**Your instructions**
The listing that follows should be copied in full and exactly, with no pictures.

**Given data**
--- START ---

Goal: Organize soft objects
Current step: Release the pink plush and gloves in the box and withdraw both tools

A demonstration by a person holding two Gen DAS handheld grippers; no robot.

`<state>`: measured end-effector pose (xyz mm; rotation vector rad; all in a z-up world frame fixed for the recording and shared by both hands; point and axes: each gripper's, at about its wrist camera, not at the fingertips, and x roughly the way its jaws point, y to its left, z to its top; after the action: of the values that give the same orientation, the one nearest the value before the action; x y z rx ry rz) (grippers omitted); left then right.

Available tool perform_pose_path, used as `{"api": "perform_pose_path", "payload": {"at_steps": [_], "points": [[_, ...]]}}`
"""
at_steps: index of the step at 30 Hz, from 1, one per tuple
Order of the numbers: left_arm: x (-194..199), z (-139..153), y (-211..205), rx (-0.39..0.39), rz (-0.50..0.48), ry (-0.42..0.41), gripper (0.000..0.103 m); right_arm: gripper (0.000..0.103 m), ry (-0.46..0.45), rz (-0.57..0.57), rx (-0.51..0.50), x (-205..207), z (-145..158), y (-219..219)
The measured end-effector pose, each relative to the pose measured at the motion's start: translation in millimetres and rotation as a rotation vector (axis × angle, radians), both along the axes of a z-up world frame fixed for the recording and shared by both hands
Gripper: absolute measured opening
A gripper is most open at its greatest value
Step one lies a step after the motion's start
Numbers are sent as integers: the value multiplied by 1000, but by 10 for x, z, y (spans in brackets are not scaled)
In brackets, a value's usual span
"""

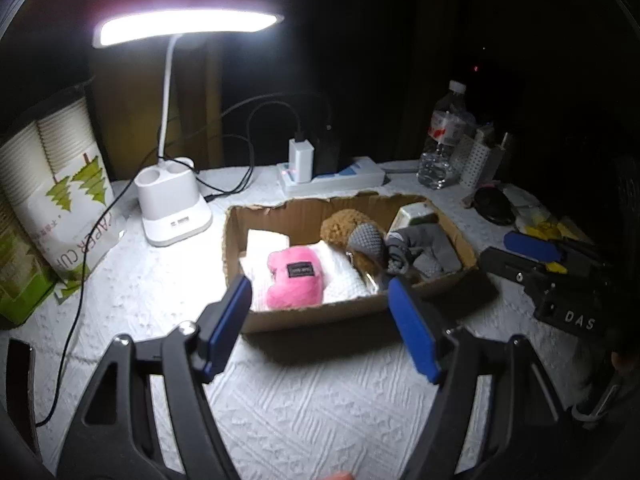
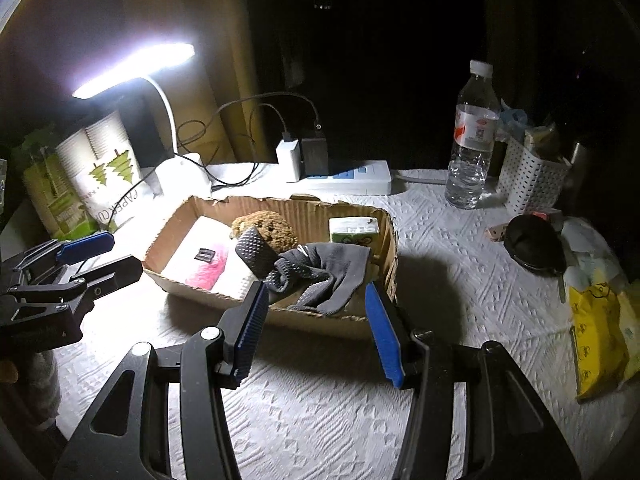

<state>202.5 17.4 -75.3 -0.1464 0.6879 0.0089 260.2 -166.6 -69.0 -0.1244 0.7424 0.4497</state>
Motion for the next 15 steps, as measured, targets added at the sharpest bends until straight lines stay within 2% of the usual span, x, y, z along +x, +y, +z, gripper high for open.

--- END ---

**Answer space**
Goal: Organize soft objects
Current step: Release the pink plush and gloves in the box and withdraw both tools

A demonstration by a person holding two Gen DAS handheld grippers; no robot.

`<state>`: measured end-effector pose (xyz mm; rotation vector rad; all in a z-up world frame fixed for the recording and shared by both hands; point and axes: each gripper's, at about its wrist camera, not at the fingertips, and x roughly the way its jaws point, y to its left, z to its top; after the action: of the values that give the same orientation, the one nearest the value before the action; x y z rx ry rz) (grippers omitted); left then right.

Available tool perform_pose_path, used as `{"api": "perform_pose_path", "payload": {"at_steps": [_], "points": [[_, ...]]}}`
"""
at_steps: index of the step at 30 Hz, from 1, one per tuple
Order of the numbers: left_arm: x (-194..199), z (-139..153), y (-211..205), rx (-0.39..0.39), rz (-0.50..0.48), ry (-0.42..0.41), gripper (0.000..0.103 m); right_arm: gripper (0.000..0.103 m), ry (-0.46..0.45), rz (-0.57..0.57), rx (-0.51..0.50), x (-205..207), z (-145..158), y (-219..219)
The measured end-effector pose, each relative to the pose measured at the motion's start: translation in millimetres and rotation as a rotation vector (axis × angle, radians), both along the axes of a z-up world frame fixed for the recording and shared by both hands
Gripper: absolute measured opening
A gripper is most open at its greatest value
Step one lies a step after the motion's start
Numbers are sent as integers: the value multiplied by 1000, but by 10 for x, z, y (spans in brackets are not scaled)
In brackets, a value's usual span
"""


<state>202.5 17.4 -75.3 -0.1464 0.6879 0.0089 260.2 -166.6 -69.0 -0.1244 0.7424 0.4497</state>
Motion for the next 15 steps, as measured, targets added at the sharpest bends until straight lines stay within 2% of the usual span, x, y, z along +x, +y, +z, gripper high for open.

There is nothing further to add to the answer.